### Activity
Pull every line with "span" from the entries below.

[Stored dataset items]
■ ■ ■
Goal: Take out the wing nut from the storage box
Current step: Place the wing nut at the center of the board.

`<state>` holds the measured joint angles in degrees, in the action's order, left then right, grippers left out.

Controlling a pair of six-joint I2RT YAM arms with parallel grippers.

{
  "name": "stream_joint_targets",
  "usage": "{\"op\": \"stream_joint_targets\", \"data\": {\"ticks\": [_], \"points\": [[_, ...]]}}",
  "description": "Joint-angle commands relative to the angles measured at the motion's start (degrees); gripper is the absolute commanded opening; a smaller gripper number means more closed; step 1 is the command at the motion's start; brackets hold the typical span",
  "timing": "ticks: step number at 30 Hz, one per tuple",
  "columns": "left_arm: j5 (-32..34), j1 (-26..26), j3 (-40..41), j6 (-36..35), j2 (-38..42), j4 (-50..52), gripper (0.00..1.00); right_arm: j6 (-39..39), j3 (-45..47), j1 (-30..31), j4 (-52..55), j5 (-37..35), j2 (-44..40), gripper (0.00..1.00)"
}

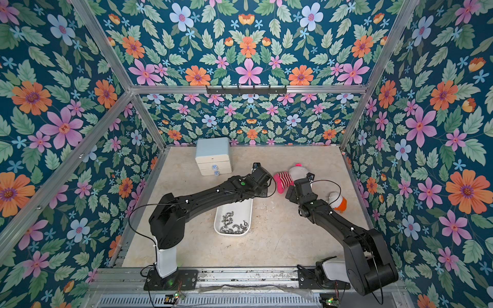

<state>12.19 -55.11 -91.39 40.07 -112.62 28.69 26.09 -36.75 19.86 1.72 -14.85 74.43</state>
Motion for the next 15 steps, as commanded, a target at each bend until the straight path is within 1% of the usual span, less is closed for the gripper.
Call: {"op": "stream_joint_targets", "data": {"ticks": [1,9,15], "points": [[-1.6,-0.6,-1.4,-0.4,-2.8,-0.1,0.0,1.2,0.6,-1.2,0.2,-1.1,-1.1,0.95],[-2.3,-0.9,-2.3,0.5,-10.2,-1.4,0.0,0.6,0.4,-1.4,-1.2,1.3,1.0,0.95],[-2.4,-0.9,-2.6,1.3,-12.0,-1.5,0.0,0.1,0.2,-1.4,-1.6,1.5,1.9,0.95]]}}
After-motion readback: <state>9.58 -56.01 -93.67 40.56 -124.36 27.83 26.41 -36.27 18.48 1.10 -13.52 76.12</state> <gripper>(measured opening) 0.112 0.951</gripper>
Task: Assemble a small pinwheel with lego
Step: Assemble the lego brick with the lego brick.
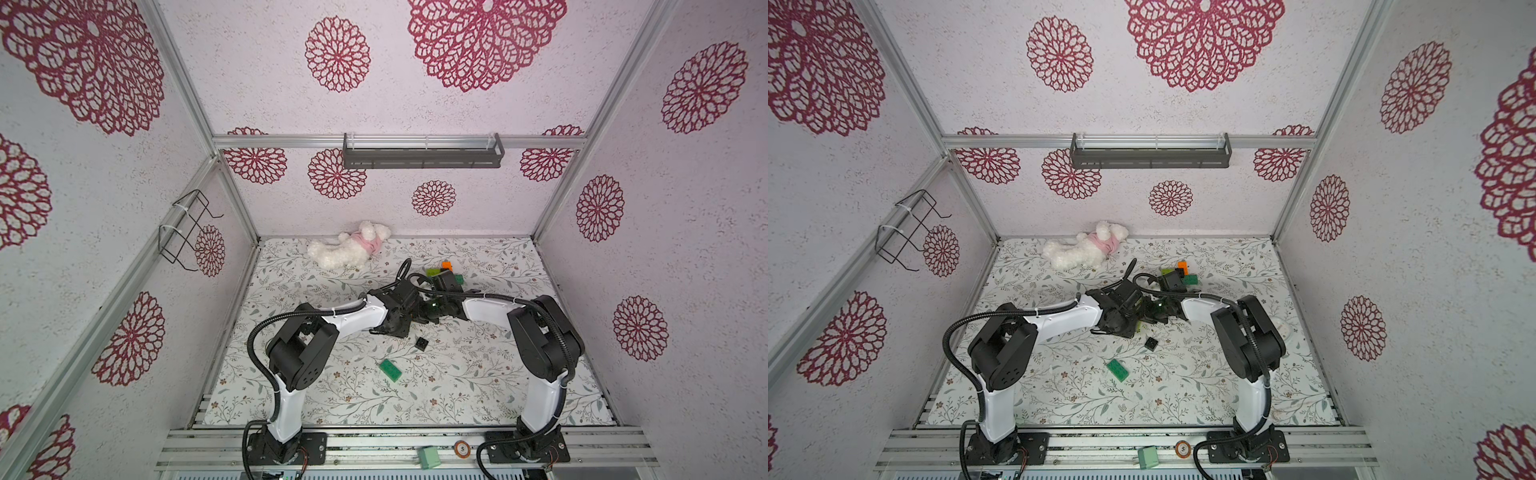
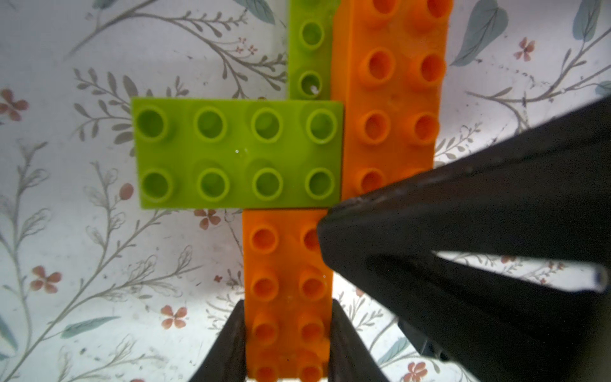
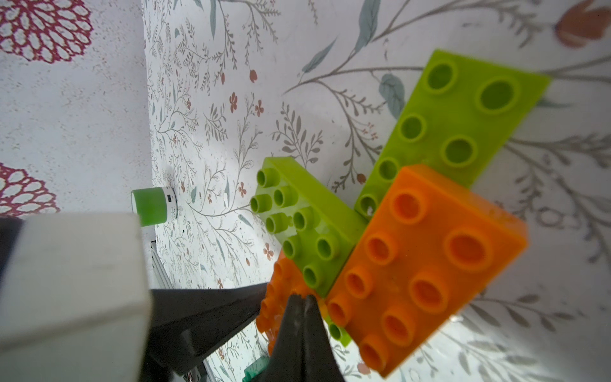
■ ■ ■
### Problem solution
  "description": "Joint-angle commands relative to the angles measured at the motion's start (degrees); gripper is the absolute commanded opening; a smaller gripper number means more closed; step 1 is the command at the motion's start; brackets hold the typical span",
Motion for the next 15 steps, as commanded, a target at each bend until the straight path is within 1% of the usual span, less is closed for the gripper.

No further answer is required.